** ACTION ITEM **
All lines below containing the string "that" are to be copied.

** INFORMATION SUPPLIED **

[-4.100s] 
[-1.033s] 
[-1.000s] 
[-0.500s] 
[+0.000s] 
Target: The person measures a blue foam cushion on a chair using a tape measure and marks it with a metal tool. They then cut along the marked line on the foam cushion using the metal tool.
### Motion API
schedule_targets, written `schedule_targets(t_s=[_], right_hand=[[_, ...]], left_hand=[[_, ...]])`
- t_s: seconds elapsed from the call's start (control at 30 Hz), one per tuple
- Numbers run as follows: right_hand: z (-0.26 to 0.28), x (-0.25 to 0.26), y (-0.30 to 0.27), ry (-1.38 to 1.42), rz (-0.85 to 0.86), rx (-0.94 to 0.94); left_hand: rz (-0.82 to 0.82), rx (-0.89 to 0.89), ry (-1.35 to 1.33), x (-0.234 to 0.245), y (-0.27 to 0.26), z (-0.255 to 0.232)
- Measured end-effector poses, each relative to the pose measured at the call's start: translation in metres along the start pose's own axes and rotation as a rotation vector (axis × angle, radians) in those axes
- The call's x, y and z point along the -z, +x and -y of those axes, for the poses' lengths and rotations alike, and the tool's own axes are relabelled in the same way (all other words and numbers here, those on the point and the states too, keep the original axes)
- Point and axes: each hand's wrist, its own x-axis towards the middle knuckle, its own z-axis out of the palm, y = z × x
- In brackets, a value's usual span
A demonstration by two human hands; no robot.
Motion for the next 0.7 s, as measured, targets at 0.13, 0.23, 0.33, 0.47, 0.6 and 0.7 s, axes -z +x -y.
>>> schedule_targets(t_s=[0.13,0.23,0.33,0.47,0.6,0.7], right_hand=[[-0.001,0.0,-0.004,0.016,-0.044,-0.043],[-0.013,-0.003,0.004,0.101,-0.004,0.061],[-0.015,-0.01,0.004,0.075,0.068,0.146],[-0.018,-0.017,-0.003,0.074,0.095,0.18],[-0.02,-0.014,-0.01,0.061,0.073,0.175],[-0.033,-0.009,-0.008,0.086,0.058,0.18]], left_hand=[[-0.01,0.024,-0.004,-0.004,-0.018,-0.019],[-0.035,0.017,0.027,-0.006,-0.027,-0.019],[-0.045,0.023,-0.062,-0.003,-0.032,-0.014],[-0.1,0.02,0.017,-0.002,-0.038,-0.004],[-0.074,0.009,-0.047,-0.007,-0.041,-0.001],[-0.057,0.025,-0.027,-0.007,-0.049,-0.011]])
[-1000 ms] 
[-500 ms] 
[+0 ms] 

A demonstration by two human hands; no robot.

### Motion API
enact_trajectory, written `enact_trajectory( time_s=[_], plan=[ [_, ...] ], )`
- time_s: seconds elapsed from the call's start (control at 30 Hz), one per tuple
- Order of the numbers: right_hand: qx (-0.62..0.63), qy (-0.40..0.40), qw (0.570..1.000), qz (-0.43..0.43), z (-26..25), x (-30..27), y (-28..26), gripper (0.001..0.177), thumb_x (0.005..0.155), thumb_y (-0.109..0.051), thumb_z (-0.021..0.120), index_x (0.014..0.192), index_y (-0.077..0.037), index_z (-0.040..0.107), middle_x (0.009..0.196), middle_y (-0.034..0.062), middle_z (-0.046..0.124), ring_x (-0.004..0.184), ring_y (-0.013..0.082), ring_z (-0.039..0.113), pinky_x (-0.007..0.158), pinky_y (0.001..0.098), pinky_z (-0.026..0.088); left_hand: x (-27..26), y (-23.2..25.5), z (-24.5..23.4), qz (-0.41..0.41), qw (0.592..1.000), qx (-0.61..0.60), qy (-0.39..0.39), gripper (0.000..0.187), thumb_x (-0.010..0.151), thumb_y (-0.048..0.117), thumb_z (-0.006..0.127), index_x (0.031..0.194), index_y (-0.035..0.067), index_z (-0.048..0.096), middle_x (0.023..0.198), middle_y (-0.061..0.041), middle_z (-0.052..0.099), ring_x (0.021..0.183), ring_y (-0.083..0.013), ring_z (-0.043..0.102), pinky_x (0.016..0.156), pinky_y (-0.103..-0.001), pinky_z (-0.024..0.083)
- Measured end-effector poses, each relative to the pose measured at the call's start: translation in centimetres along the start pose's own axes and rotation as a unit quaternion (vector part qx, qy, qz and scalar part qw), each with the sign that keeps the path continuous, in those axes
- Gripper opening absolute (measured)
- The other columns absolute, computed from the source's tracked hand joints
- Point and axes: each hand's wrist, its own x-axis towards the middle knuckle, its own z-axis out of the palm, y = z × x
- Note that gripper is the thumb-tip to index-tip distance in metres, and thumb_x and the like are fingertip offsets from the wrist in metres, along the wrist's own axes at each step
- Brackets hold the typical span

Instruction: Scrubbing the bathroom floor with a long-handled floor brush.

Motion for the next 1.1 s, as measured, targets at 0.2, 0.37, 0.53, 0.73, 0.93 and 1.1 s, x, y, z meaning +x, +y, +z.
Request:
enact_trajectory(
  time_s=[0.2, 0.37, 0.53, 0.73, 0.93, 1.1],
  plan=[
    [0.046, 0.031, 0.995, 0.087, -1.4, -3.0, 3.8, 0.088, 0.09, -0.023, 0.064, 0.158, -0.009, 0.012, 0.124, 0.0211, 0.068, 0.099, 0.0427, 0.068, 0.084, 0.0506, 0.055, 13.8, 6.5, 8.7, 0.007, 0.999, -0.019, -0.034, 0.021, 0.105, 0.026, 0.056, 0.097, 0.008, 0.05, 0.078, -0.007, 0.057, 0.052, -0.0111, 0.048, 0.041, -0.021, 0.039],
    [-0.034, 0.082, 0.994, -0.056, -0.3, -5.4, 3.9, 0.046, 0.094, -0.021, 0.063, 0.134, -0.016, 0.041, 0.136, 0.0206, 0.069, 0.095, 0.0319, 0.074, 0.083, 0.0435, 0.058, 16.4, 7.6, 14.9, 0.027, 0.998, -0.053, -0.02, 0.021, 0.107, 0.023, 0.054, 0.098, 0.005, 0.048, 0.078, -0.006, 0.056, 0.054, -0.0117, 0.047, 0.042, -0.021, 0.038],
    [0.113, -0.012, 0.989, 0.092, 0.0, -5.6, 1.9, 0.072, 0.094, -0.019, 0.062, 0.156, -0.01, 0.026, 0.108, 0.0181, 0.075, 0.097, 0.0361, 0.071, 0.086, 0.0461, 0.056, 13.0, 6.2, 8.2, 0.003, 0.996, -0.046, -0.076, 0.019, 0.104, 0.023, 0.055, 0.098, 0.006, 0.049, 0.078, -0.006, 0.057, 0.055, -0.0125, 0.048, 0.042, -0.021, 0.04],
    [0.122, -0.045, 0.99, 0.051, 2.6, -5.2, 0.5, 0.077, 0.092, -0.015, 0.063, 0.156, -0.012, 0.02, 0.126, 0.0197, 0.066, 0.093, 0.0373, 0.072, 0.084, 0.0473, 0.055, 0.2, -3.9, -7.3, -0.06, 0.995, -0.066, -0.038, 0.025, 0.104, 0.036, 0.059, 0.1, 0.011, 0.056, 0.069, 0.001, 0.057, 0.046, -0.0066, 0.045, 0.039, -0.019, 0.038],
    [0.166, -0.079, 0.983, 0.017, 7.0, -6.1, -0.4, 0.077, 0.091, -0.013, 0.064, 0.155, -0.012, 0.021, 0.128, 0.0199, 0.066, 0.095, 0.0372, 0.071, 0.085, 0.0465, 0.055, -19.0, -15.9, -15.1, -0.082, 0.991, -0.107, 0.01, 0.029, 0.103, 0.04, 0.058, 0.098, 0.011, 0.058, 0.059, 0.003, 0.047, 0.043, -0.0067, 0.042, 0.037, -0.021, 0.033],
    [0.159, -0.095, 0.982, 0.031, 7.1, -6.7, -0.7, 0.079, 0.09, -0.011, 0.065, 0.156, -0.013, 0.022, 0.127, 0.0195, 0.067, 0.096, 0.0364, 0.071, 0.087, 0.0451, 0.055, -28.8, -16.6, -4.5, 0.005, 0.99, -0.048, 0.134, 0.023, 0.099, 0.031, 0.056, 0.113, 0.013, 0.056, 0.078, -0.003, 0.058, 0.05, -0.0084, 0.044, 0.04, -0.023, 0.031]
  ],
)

** SOLVED PROBLEM **
- Measured end-effector poses, each relative to the pose measured at the call's start: translation in centimetres along the start pose's own axes and rotation as a unit quaternion (vector part qx, qy, qz and scalar part qw), each with the sign that keeps the path continuous, in those axes
- Note that gripper is the thumb-tip to index-tip distance in metres, and thumb_x and the like are fingertip offsets from the wrist in metres, along the wrist's own axes at each step

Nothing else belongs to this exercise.